● What is being asked: Omit the pictures and retype only the lines from the one containing "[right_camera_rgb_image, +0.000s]" through the end of the listing, both ends included.

(Dataset section Opens)

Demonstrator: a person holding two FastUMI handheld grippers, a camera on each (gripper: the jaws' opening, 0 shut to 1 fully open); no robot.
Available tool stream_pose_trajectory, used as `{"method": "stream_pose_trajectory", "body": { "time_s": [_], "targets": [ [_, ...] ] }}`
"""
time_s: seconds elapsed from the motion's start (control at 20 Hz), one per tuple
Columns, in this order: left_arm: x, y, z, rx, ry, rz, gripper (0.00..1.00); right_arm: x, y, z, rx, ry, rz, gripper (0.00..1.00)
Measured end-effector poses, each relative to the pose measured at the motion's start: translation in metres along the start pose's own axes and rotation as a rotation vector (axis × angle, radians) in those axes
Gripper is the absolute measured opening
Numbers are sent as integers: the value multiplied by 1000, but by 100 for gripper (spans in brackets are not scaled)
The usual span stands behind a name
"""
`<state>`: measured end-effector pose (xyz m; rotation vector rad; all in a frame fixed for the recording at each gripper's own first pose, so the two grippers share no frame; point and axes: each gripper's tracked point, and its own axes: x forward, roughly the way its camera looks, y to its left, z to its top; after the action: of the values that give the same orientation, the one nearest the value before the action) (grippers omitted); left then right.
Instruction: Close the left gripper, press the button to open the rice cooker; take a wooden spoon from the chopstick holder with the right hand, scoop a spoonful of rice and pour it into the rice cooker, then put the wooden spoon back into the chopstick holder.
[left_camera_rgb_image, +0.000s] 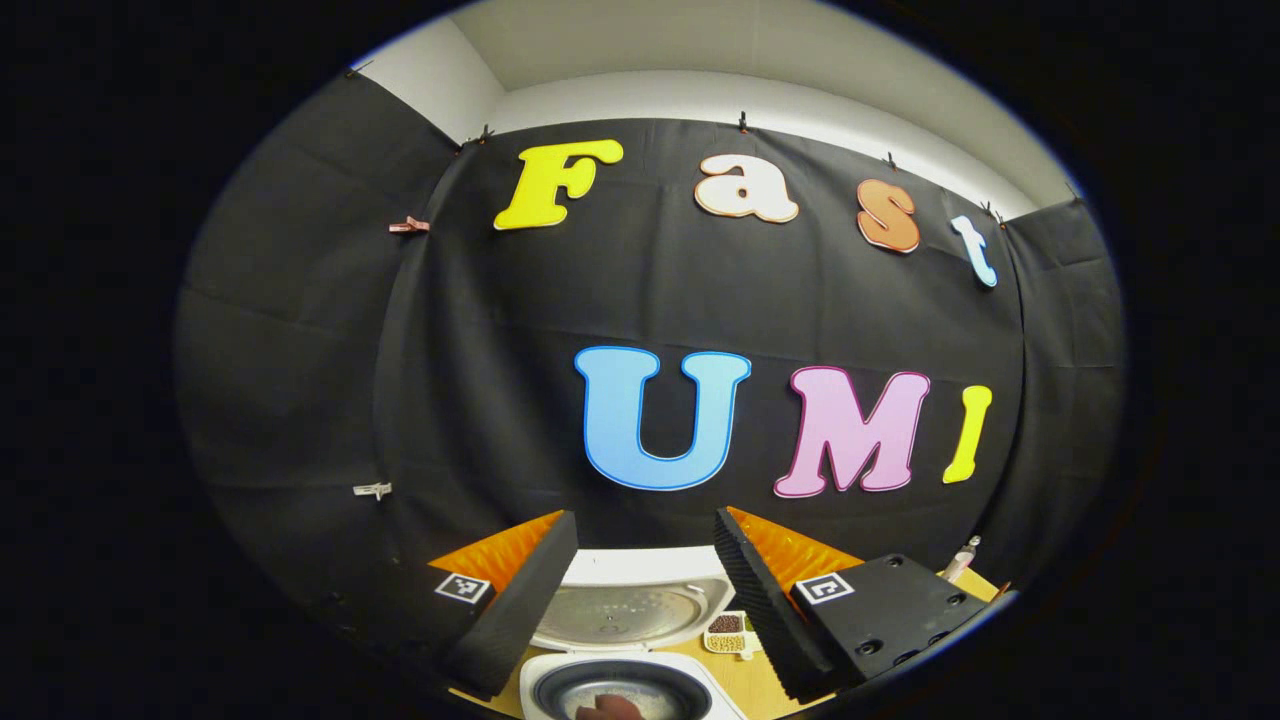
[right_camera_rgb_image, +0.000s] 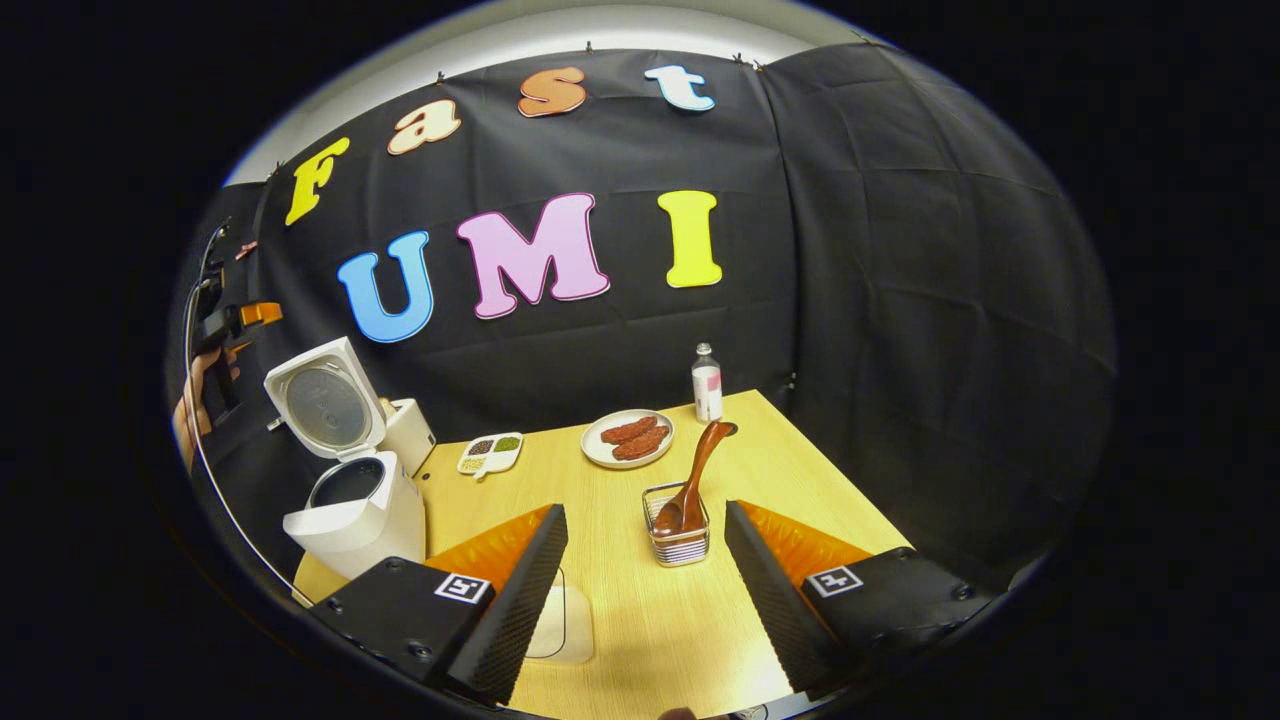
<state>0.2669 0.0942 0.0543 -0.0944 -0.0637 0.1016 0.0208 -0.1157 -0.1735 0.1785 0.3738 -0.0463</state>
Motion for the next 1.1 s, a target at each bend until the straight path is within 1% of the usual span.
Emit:
{"method": "stream_pose_trajectory", "body": {
  "time_s": [0.15,0.35,0.5,0.6,0.65,0.75,0.85,1.1],
  "targets": [
    [32,12,-10,36,15,30,95,-9,-6,1,-10,-6,-29,98],
    [75,29,-39,64,79,78,95,-17,-16,-2,0,-9,-71,99],
    [97,35,-68,91,148,92,95,-18,-22,-9,4,6,-99,99],
    [102,33,-81,79,179,90,95,-17,-25,-9,3,10,-109,99],
    [103,33,-83,77,186,98,95,-15,-25,-9,1,10,-112,99],
    [99,32,-85,79,193,109,99,-11,-26,-11,-7,17,-111,99],
    [91,31,-85,79,197,118,99,-4,-25,-11,-16,22,-98,99],
    [50,20,-94,74,209,134,100,9,-20,-10,-9,30,-30,99]
  ]
}}
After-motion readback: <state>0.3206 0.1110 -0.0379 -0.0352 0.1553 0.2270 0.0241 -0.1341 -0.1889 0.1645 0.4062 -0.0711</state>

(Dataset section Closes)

● Output:
[right_camera_rgb_image, +0.000s] 
<state>0.2669 0.0942 0.0543 -0.0944 -0.0637 0.1016 0.0208 -0.1157 -0.1735 0.1785 0.3738 -0.0463</state>
Motion for the next 1.1 s, a target at each bend until the straight path is within 1% of the usual span.
Emit:
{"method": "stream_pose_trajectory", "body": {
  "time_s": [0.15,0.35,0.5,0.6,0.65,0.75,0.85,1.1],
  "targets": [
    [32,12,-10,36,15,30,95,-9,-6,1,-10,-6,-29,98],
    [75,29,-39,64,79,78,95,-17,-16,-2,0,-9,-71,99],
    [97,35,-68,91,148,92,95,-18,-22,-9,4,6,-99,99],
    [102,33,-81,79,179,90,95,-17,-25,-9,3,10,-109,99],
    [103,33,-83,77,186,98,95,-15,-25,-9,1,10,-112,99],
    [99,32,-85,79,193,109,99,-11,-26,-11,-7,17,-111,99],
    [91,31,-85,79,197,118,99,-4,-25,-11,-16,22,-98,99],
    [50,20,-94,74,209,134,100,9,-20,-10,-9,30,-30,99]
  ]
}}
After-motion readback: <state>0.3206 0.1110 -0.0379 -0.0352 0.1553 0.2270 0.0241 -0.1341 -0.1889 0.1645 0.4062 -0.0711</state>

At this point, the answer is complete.